TASK BRIEF |
Your answer must be the full listing, reproduced exactly, minus any pictures.
-*-*-
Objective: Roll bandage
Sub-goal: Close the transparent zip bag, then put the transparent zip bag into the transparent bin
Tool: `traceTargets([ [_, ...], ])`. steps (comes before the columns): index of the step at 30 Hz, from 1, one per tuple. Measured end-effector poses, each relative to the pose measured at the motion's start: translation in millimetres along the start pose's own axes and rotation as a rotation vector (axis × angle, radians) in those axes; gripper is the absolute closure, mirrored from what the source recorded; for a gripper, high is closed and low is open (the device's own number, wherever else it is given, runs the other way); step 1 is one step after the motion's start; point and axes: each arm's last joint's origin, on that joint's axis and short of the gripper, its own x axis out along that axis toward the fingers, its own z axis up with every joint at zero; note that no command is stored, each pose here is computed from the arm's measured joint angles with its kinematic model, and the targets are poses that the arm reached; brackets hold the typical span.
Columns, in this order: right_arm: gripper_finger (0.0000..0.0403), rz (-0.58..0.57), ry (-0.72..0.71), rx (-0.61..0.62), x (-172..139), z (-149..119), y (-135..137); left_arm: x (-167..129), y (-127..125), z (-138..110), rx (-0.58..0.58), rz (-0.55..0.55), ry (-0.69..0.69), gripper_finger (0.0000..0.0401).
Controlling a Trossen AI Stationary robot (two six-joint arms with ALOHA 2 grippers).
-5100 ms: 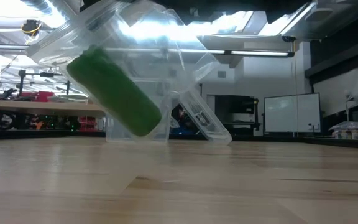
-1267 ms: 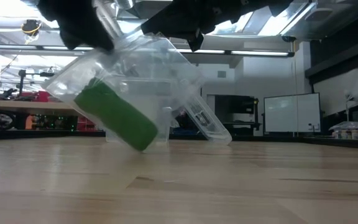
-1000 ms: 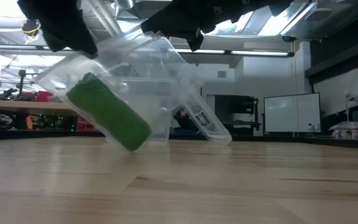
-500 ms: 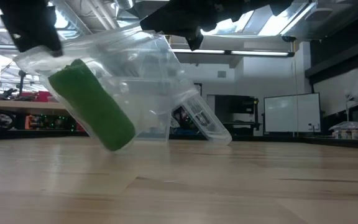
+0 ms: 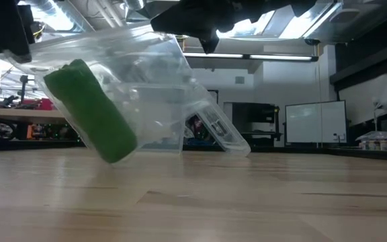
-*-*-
EXERCISE ANSWER |
Objective: Roll bandage
Sub-goal: Close the transparent zip bag, then put the transparent zip bag into the transparent bin
Tool: `traceTargets([ [_, ...], ])`. steps (comes before the columns): index of the step at 30 Hz, from 1, one per tuple. Measured end-effector poses, each relative to the pose measured at the motion's start: translation in millimetres along the start pose's own axes and rotation as a rotation vector (axis × angle, radians) in those axes; gripper is the absolute closure, mirrored from what the source recorded; for a gripper, high is closed and low is open (the device's own number, wherever else it is given, runs the other way); step 1 is one step after the motion's start; point and axes: each arm's last joint's origin, on that joint's axis and short of the gripper, its own x axis out along that axis toward the fingers, its own z axis up with every joint at zero; note that no command is stored, each pose here is computed from the arm's measured joint angles with its kinematic model, and the targets are poses that the arm reached; brackets hold the typical span.
Columns, in this order: right_arm: gripper_finger (0.0000..0.0403), rz (-0.58..0.57), ry (-0.72..0.71), rx (-0.61..0.62), x (-172..139), z (-149..119), y (-135..137); left_arm: x (-167..129), y (-127..125), z (-138..110), rx (-0.58..0.58), rz (-0.55..0.55), ry (-0.69..0.69), gripper_finger (0.0000..0.0401).
Controlling a Trossen AI Stationary robot (two six-joint arms with ALOHA 2 grippers).
-5100 ms: 
-1267 ms: 
-1000 ms: 
-500 ms: 
+0 ms: 

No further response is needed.